Lalu kami melanjutkan perjalanan ke pos 5 untuk membangun tenda dengan rombongan Zuhri.
Kami melihat banyak tumbuhan yang lebat dan subur, bahkan dari awal pendakian. Hal ini juga karena ada nya Owa Jawa.
Mereka sangat menyayangi tempat tinggal mereka, Owa Jawa bagaikan tukang kebun. Mereka menebar benih dan pupuk lewat fesesnya. Tidak heran jika hutan tumbuh dengan subur dan lebat.
(Maulana R, 2024), mengatakan bahwa dahulu binatang sangat dihormati, disegani, bahkan diberi gelar seperti “datuk”.
Konsep “hutan larangan” adalah bala dari hutan akibat menebang pohon dan memburu hewan secara ilegal. Namun sangat disayangkan banyak masyarakat yang haus oleh lembar uang dan nafsunya, tanpa berpikir panjang.

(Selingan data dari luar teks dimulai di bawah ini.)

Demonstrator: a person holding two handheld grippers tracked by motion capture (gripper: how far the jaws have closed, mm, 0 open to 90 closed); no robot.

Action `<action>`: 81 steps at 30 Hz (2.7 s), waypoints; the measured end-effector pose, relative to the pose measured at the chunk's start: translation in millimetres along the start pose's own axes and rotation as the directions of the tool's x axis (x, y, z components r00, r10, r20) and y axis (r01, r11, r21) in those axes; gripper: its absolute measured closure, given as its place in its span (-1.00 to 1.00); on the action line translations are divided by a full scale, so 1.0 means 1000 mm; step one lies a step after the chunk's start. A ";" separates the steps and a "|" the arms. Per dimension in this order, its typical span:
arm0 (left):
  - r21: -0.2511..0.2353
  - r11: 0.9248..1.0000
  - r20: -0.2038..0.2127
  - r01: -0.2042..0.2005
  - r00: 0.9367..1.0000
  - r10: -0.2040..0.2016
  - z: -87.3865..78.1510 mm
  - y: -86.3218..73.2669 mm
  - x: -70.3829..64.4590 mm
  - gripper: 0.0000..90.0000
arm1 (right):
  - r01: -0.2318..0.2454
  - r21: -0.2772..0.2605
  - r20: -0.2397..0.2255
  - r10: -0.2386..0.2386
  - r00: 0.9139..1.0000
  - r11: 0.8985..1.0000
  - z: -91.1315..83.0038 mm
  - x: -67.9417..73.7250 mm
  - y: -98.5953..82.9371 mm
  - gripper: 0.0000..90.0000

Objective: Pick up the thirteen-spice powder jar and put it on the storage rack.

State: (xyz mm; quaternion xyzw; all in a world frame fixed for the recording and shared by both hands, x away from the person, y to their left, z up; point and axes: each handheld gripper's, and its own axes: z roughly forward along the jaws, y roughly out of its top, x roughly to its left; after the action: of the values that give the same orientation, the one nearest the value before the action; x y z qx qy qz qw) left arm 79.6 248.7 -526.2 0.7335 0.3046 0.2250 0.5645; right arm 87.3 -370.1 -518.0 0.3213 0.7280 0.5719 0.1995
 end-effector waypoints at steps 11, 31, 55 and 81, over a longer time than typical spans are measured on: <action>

Tidak heran jika keluarga Owa Jawa mulai punah, mereka diburu dengan keji dan kehilangan tempat pasokan makanan dan habitatnya yang mereka jaga.
Setelah sampai di pos 5, kami semua membangun tenda. Zuhri dengan inisiatifnya membantu saya untuk membangun tenda. Lalu kami berkumpul di depan tenda sambil menyeduh kopi. Saat itu kami mulai dengan berdiskusi panjang mengenai banyak hal.
Rasanya menyenangkan, saya juga menceritakan waktu emas kami ketika bertemu keluarga Owa Jawa itu. Di sana Rio menunjukan pada kami, Forum Bumi yang diselenggarakan Yayasan KEHATI dan National Geographic Indonesia.
Kami sepakat untuk berlanjut berteman untuk menceritakan kisah kami dan Owa Jawa serta mendukung untuk peduli pada satwa yang hampir punah.
Di tengah perbincangan yang panjang, saya ingat perkataan Zuhri yang melekat ketika kita membahas tentang hubungan antara manusia, hewan, dan tanaman.
Zuhri mengatakan, “Semua orang pasti menyukai hal yang indah, tapi tidak semua orang bisa menjaga keindahan”.